Oh sure. Kill him and use his body. Terrific. “You can?”

“Yes. I’m much more powerful than my minions. Did they tell you that?  I bet they left that detail out as well.” He/she swept his/her hand away from its chest, and took Logan in with the odd gesture. That’s when he felt, starting in his mind and quickly swelling outward, a wave of pleasure that was as devastating and paralyzing as any pain. “But power has more uses than just as weapons of war, don’t you think?”

There was more noise outside, it sounded like a skirmish, and it distracted the Queen enough that the unrelenting, high intensity pleasure abated, letting him breathe. “Ren, what the hell is going on out there?”

Ren?  The cartoon dog? Was Stimpy around somewhere, too?  Logan almost laughed, but was too enervated by the intensity of the pleasure to do much more than pant.

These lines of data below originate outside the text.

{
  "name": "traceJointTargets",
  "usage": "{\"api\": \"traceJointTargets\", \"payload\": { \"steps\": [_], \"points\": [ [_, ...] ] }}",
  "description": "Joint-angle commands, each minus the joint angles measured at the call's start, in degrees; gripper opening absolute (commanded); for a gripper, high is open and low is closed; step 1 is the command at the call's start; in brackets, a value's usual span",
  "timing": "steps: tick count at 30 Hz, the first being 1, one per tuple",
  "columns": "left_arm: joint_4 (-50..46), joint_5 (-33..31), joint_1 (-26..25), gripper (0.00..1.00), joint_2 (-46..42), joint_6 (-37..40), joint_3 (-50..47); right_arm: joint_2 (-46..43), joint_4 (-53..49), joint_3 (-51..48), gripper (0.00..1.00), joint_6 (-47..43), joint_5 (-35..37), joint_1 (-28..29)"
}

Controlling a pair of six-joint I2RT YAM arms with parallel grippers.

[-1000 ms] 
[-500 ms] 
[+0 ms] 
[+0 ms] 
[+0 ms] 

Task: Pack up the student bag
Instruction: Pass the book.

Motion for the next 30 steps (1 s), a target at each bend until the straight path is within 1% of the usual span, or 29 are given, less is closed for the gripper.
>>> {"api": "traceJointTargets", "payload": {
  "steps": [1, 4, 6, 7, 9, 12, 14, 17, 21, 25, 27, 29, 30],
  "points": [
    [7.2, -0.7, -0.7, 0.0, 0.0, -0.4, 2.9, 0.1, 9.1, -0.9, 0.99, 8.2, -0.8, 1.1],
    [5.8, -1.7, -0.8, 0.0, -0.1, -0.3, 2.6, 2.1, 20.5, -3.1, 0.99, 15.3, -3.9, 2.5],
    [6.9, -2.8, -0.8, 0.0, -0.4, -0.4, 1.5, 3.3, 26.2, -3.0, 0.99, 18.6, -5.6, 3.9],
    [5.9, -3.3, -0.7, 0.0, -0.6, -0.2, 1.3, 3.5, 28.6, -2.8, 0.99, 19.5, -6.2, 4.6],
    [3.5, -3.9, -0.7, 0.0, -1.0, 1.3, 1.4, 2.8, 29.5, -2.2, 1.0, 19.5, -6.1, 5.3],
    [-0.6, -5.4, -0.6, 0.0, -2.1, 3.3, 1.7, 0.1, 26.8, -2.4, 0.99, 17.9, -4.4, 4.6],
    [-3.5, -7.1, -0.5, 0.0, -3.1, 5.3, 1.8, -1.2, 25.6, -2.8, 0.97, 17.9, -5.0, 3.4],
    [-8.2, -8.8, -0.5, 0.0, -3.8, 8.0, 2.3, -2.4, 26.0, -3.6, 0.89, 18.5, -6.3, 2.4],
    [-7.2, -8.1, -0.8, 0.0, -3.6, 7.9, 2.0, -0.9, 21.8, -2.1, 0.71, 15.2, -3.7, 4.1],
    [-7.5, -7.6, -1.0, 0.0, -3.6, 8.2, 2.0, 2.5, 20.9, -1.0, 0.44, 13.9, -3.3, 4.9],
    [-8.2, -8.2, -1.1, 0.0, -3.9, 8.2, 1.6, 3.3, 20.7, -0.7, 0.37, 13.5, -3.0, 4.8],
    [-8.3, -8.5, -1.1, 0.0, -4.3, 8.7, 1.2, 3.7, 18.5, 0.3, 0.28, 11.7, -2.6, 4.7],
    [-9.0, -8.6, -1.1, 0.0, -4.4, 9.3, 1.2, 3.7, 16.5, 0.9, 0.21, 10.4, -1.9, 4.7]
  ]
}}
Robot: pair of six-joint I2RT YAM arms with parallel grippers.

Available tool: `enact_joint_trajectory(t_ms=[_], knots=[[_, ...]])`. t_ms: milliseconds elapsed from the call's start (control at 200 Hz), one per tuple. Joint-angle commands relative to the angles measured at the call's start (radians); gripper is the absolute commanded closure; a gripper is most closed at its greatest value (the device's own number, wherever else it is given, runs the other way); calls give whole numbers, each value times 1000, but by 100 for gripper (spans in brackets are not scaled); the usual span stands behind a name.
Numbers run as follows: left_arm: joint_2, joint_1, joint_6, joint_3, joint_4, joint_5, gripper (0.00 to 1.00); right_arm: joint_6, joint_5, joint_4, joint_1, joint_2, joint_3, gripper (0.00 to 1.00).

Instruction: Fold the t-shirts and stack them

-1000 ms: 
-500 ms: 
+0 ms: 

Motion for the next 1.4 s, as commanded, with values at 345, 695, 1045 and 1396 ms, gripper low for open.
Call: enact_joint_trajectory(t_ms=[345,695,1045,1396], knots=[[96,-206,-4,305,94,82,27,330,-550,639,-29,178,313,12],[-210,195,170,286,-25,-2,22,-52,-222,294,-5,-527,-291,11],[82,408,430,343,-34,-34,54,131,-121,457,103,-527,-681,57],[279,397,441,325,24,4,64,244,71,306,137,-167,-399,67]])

“Uh, some drunk asshole thinks this is a club or something,” a voice said, crackled by the radio.

The Queen’s thin, bloodless lips twisted in disgust. “Just get rid of him, jack-off.  Jesus!” He shook his head, and as soon as the radio died, he/she sneered, “Help these days. God, I swear they’ll all retarded.”

He knew the Queen had no idea how much it was killing him not to be able to make even one sarcastic comment.

The Queen fixed him with a hard gaze, as if wondering if he was faking. “You know nothing of what’s going on outside?”

“No. I came alone. I was sure I could handle you by myself.” He knew from his brief experience with it that anodyne acted as a sort of truth serum; you just felt no desire to lie. When you had no fear, there was no reason to conceal anything.

That made the Queen laugh. “Are you so sure you can now?”

“No,” he lied.

This was what he/she both wanted and expected to hear. The Queen looked smug, crossing deathly thin arms across his/her sunken chest, and assumed a posture of superiority. “I can do something for you the Powers would never do. I can make you feel this way all the time. Now I know you’d like that.” He continued gliding down the aisle toward him, avoiding the bigger chunks of charred detritus. “Wouldn’t
you like to serve me instead?”

It was then that they heard the roar of an accelerating engine, and suddenly a car smashed into the front wall of the church, collapsing part of it and sending up a huge plume of ash. It was pure reflex that Logan ducked some of the flying debris, and out of the corner of his eye he saw something misshapen and oily
hit the charcoal smear of the second aisle, briefly noticing it wasn’t humanoid, but something with lots of floppy appendages. The shadow thing? Once it stopped rolling from the impact, it seemed in no hurry to get up, or otherwise move.

The Queen’s face flushed pink with rage as he/ she stomped toward the car - a car painted a bright and unfortunate teal. Oh no. “What the hell do you think you’re doing?!” He/she held out his/her hand, as if trying to use powers on the driver, but quickly gave up. They probably only worked on a being with a specific type of brain, one that Thrak just didn’t have, being a big pile of goo. “Idiot Ugg demon. What
the fuck are you doing driving anyway?”

There was a familiar noise outside, a muffled “whoomph”, and Logan sighed inwardly, aware that it
was time to give up the charade before everybody got themselves killed.  He didn't recall asking for an entourage.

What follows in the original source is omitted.